This report extends the randomized, double-blind, multicenter trial at 14 centers in the United States that compared triple-therapy regimens containing mycophenolate mofetil (MMF), 2 or 3 g, with a similar regimen containing azathioprine (AZA) in recipients of cadaveric renal allografts. We investigated the continued long-term use of MMF with respect to graft and patient survival, graft function, and safety. All patients who received the study drug (MMF, 2 g, n = 165; MMF, 3 g, n = 166; AZA, n = 164) were included in the 3-year intent-to-treat evaluation of graft and patient survival. At 3 years posttransplantation, the weighted pairwise difference was 6.5%, and 95% confidence interval in graft and patient survival (ie, patients alive with a functioning graft) was -2.1 to 15.1 (P = 0.17) numerically in favor of MMF, 2 g, compared with AZA. Similar to the 1-year data, the principal adverse events were limited to the gastrointestinal and hematologic systems. Although cytomegalovirus (CMV) tissue-invasive disease occurred more often in the MMF- treated groups, most instances occurred during the first year posttransplantation.
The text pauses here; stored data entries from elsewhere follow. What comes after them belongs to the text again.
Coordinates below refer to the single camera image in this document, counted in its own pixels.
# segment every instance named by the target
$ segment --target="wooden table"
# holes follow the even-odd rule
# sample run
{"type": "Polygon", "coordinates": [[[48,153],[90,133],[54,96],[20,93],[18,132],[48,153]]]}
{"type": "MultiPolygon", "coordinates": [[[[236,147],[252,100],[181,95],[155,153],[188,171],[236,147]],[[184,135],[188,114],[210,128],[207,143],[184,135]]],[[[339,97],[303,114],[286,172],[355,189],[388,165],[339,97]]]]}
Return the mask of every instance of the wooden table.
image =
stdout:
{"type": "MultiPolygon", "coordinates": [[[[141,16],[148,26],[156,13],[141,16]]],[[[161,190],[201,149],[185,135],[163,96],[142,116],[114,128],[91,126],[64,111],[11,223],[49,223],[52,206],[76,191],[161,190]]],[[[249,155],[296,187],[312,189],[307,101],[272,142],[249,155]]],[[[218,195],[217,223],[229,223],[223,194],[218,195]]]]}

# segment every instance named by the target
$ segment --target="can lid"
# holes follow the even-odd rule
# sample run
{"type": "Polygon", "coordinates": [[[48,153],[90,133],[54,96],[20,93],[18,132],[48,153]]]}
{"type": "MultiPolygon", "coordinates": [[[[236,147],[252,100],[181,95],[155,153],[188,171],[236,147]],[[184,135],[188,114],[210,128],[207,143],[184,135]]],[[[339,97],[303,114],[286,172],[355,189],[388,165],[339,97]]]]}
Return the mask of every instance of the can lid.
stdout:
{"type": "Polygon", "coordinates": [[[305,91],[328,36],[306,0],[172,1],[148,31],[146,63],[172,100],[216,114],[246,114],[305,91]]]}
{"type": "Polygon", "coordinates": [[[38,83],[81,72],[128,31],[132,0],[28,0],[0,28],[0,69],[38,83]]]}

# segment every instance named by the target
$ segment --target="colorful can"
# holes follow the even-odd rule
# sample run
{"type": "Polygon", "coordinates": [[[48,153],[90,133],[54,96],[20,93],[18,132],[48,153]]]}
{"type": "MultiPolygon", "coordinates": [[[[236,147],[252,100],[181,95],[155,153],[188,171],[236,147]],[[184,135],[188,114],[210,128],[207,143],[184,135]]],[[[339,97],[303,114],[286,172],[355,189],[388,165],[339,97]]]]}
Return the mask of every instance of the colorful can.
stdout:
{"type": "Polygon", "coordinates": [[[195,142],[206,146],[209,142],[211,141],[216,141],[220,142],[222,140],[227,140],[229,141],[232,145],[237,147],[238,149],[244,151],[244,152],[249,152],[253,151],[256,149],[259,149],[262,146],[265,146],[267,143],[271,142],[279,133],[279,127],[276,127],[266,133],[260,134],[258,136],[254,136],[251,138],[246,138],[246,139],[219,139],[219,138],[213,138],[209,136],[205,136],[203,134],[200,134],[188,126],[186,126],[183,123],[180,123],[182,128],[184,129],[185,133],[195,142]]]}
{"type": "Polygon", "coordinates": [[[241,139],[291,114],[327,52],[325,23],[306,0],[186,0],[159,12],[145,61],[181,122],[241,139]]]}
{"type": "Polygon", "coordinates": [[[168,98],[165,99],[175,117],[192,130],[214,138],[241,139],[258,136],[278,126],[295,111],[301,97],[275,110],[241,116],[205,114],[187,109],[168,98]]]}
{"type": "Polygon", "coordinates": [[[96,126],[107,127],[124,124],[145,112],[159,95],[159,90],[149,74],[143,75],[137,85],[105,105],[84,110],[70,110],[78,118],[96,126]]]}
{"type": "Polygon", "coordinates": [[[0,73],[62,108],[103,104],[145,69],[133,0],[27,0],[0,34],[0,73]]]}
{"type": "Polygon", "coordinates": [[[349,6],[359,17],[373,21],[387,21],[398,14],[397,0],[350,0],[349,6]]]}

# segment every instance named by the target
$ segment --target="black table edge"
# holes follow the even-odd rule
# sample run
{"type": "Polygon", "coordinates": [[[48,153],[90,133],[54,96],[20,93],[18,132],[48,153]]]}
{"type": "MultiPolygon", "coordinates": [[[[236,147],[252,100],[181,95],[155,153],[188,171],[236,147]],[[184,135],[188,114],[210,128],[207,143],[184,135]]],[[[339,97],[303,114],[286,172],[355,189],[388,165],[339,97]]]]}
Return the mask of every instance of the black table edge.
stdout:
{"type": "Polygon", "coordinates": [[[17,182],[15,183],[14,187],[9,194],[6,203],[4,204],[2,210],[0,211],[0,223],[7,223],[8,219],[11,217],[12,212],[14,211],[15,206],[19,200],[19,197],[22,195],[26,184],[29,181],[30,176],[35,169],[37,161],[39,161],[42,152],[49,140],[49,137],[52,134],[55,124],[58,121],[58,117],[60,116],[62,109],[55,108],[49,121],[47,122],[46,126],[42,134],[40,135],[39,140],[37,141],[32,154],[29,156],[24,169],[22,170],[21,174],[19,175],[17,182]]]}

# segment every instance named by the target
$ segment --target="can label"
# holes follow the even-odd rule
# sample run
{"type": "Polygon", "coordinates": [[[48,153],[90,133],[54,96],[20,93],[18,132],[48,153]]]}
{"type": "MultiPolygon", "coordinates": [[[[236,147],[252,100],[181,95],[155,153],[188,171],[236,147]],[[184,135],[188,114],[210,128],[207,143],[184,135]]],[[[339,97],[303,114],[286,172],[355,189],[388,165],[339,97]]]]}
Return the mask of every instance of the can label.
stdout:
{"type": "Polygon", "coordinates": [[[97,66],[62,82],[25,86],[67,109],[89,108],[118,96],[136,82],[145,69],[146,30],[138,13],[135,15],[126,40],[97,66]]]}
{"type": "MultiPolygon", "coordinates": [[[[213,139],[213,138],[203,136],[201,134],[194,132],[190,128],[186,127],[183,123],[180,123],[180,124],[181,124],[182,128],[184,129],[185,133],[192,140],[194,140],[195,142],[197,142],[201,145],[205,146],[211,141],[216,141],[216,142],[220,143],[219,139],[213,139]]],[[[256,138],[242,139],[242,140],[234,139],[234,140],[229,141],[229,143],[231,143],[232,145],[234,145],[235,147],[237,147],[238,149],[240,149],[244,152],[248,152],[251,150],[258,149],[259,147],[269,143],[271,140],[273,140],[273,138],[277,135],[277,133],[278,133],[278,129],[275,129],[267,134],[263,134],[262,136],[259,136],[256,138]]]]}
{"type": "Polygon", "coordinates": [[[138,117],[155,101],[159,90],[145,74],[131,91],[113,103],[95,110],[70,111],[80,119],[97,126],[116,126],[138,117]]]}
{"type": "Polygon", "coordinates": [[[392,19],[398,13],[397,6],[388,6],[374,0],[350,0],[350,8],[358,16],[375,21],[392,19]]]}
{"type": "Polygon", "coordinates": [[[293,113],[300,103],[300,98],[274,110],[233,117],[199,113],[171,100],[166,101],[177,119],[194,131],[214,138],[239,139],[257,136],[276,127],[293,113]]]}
One patient in the AZA group and one patient in the MMF 2-g group developed lymphoma, whereas three patients in the MMF 3-g group developed lymphoma at 3 years posttransplantation. In conclusion, although the design of the study did not afford adequate statistical power to address survival end points, at 3 years posttransplantation, graft survival, patient survival, renal function, and safety were similar among the AZA, MMF 2-g, and MMF 3-g groups. There was an increased incidence of infection caused by invasive CMV and Aspergillus spp and mucormycosis seen in the MMF groups, but the long-term data confirm MMF is a safe and valuable addition to the range of drugs available to prevent rejection.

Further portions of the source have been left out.